### THE PROBLEM
Keyword search on "given": report each line of the records that contains it.

INFORMATION: Begin

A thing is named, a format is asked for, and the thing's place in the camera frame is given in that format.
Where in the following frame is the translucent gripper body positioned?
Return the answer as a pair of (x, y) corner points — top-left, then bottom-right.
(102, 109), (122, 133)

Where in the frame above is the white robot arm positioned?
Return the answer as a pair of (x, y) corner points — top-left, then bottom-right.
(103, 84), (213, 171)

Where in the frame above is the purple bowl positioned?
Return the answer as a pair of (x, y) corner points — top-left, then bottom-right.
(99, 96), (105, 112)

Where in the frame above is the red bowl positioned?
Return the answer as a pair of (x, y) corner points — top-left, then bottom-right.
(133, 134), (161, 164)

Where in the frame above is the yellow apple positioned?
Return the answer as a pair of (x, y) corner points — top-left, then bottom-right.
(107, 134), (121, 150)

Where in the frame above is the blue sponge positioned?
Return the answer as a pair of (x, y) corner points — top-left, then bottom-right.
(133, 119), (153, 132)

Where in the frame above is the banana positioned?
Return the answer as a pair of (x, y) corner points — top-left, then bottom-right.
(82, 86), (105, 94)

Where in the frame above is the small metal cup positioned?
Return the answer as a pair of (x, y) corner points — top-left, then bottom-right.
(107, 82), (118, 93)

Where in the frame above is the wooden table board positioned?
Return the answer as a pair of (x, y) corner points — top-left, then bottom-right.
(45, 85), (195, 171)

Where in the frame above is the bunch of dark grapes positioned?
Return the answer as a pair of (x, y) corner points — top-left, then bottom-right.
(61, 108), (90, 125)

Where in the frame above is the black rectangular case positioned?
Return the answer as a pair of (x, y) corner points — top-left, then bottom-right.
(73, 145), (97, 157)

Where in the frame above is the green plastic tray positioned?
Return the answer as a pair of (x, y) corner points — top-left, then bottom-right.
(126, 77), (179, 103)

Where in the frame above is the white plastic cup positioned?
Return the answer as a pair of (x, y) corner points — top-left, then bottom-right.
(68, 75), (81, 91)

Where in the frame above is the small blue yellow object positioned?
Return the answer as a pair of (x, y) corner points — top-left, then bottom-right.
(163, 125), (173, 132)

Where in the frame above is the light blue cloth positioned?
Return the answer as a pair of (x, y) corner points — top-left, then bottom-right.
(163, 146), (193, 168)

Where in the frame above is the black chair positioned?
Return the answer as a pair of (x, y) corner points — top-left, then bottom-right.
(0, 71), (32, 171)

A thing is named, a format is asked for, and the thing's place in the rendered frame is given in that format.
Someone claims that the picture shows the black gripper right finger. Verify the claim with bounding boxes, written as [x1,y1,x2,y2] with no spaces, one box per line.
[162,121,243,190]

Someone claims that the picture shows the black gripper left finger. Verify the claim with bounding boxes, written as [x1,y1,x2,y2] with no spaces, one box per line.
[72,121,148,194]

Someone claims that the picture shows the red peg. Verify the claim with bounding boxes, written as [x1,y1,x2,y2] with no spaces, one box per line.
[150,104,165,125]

INFORMATION: End
INFORMATION: Begin

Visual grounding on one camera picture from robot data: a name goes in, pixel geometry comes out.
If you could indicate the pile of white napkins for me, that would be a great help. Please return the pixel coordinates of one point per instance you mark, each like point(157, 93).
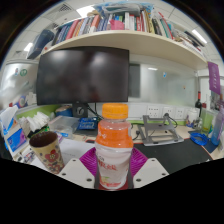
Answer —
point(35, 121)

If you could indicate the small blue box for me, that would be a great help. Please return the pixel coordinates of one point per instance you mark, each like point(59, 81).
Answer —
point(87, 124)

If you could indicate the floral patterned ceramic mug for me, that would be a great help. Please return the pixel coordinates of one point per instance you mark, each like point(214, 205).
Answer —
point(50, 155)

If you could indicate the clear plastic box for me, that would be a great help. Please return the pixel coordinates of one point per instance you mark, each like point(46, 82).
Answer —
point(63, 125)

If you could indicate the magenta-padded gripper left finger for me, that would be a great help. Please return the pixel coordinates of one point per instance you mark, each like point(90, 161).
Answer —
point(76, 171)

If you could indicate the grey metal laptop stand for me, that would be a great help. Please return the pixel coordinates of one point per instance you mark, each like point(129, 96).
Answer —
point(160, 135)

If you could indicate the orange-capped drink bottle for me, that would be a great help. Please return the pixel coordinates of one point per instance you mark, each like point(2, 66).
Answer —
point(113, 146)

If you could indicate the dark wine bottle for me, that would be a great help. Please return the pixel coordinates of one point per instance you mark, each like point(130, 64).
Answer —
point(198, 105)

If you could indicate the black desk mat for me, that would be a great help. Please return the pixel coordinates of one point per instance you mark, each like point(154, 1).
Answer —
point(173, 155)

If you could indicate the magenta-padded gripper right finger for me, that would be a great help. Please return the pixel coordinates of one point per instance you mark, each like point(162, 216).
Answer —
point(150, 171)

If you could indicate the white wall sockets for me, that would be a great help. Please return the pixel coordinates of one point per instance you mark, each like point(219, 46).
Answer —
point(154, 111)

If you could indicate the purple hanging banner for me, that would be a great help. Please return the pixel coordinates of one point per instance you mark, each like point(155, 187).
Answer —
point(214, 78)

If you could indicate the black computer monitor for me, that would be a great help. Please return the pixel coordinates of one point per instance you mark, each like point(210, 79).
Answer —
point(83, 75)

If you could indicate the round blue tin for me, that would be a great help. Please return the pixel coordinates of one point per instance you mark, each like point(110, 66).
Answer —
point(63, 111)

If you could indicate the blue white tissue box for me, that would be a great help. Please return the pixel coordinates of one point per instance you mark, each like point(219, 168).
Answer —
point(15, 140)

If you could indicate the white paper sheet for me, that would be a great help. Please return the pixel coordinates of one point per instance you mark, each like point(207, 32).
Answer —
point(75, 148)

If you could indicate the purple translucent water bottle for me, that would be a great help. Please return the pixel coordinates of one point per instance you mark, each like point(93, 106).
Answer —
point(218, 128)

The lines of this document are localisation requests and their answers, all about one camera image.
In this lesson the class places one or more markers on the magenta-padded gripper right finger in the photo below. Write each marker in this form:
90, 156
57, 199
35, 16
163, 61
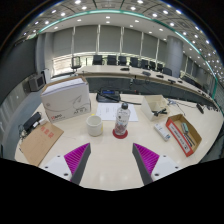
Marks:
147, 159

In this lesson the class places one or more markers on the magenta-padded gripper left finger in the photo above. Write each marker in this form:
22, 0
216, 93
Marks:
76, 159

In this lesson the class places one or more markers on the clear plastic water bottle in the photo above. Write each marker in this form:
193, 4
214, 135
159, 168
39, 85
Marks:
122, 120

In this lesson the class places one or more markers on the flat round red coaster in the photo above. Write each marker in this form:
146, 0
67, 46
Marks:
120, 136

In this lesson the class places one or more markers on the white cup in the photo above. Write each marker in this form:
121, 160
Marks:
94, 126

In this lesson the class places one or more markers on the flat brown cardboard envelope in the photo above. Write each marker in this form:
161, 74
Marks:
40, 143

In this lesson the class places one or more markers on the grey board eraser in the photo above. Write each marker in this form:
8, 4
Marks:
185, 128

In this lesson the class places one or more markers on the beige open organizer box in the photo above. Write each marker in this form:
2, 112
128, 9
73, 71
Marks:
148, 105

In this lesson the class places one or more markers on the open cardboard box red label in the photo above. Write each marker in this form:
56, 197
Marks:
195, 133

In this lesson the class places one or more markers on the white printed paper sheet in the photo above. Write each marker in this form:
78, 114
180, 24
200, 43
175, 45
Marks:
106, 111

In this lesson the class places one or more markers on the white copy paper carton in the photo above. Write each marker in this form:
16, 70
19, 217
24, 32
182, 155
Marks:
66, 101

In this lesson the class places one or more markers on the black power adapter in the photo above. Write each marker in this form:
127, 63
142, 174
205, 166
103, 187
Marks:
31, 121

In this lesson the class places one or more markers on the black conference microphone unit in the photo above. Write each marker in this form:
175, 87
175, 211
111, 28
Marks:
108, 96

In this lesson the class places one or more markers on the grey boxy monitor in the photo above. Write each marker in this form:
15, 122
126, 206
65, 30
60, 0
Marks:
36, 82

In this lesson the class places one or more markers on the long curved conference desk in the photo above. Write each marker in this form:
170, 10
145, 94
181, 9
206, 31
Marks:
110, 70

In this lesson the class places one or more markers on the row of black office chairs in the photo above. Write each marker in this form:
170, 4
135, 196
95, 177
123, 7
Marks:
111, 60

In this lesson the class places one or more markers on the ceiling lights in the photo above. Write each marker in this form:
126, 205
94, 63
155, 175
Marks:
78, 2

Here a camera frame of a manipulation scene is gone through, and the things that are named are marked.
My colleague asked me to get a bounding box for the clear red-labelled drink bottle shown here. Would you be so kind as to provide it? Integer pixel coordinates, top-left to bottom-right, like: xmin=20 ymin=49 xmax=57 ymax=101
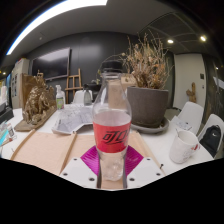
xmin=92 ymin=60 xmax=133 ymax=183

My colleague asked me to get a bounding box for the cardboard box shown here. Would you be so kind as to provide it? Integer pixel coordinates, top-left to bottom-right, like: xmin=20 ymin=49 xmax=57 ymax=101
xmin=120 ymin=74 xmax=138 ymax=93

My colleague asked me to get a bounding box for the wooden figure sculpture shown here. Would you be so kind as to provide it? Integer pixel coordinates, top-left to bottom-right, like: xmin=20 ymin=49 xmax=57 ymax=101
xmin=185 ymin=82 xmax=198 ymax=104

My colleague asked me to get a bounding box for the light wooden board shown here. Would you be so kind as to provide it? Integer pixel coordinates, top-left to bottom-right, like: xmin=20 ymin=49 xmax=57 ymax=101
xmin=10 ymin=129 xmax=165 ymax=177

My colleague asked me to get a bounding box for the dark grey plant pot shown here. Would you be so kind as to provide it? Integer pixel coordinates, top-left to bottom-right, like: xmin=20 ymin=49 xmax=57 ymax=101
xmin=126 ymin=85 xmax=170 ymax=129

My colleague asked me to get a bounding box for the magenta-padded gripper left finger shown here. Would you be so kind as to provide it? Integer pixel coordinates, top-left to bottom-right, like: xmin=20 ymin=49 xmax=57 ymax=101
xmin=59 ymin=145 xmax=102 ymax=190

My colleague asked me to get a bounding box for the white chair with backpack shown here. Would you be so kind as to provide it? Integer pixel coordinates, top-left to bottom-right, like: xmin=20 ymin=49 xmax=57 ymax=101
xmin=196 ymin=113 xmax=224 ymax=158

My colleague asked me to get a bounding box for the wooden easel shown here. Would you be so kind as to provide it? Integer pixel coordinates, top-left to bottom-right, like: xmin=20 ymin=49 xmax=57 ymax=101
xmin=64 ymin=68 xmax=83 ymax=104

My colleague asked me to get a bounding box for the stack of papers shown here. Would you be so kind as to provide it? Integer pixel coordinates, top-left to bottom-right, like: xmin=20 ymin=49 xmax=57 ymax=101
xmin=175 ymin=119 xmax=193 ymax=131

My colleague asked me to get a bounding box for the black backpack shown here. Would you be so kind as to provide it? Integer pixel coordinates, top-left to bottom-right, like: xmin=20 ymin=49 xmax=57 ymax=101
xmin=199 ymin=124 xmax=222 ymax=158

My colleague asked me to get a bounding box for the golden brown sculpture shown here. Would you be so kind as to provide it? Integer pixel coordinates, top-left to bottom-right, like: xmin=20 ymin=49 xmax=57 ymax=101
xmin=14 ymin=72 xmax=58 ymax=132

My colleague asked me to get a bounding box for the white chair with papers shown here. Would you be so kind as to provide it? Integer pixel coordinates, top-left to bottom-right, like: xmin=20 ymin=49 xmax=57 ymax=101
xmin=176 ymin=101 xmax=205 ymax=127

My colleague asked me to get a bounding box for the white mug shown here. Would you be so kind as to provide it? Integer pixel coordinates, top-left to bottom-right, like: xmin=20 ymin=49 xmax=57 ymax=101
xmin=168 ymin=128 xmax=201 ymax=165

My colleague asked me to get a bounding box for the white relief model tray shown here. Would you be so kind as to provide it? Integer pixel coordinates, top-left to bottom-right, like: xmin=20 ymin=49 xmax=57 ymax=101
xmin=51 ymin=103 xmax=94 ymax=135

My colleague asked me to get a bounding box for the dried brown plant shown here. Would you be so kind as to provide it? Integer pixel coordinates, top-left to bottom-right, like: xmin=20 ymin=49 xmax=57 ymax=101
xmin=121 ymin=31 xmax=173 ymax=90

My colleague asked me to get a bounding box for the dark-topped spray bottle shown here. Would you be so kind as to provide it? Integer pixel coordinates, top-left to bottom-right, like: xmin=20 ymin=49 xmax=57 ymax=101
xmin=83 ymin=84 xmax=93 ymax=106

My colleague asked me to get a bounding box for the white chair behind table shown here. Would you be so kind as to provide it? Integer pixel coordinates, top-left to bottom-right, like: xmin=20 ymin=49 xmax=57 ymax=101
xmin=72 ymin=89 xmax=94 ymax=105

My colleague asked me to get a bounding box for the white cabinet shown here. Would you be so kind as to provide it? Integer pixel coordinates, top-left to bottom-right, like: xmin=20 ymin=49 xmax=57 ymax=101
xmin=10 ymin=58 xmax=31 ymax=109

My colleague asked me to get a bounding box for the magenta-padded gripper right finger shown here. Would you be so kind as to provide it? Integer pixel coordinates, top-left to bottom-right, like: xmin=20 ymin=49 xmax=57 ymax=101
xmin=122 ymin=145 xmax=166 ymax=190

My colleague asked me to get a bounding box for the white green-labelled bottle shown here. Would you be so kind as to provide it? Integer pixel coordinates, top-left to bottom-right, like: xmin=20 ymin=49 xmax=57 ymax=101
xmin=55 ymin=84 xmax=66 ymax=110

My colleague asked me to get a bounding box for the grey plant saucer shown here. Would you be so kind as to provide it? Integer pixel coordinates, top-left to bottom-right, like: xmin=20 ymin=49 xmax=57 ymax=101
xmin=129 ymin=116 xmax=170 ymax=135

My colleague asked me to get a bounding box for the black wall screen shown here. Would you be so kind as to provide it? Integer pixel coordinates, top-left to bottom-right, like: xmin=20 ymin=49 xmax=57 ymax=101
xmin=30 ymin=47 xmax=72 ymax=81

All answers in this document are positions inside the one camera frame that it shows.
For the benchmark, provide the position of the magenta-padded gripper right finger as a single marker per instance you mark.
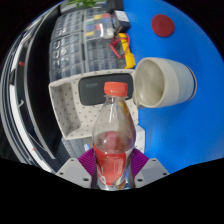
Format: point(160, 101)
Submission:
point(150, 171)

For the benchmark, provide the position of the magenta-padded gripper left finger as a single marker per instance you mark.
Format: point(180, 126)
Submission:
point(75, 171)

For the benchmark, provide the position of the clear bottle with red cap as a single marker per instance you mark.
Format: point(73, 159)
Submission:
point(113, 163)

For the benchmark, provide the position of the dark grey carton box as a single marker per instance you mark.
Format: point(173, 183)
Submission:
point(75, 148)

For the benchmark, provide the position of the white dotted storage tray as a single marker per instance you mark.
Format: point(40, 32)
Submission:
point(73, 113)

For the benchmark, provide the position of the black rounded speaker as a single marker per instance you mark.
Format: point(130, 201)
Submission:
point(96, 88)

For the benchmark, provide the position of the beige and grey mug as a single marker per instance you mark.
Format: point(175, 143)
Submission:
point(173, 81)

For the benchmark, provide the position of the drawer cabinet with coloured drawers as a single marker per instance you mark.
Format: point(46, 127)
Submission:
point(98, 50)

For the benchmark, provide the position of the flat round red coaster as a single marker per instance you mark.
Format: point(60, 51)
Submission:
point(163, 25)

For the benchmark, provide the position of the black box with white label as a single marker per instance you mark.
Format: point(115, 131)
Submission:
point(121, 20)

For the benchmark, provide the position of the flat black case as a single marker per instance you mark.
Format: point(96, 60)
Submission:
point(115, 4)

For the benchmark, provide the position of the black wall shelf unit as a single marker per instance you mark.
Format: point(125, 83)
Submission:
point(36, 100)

INFORMATION: End

### EXPECTED ANSWER
A thing is named, a format is asked for, and the thing's place in the camera frame is given in that format.
A thing is named, a format is asked for, and the thing's place in the rendered frame is given in that format.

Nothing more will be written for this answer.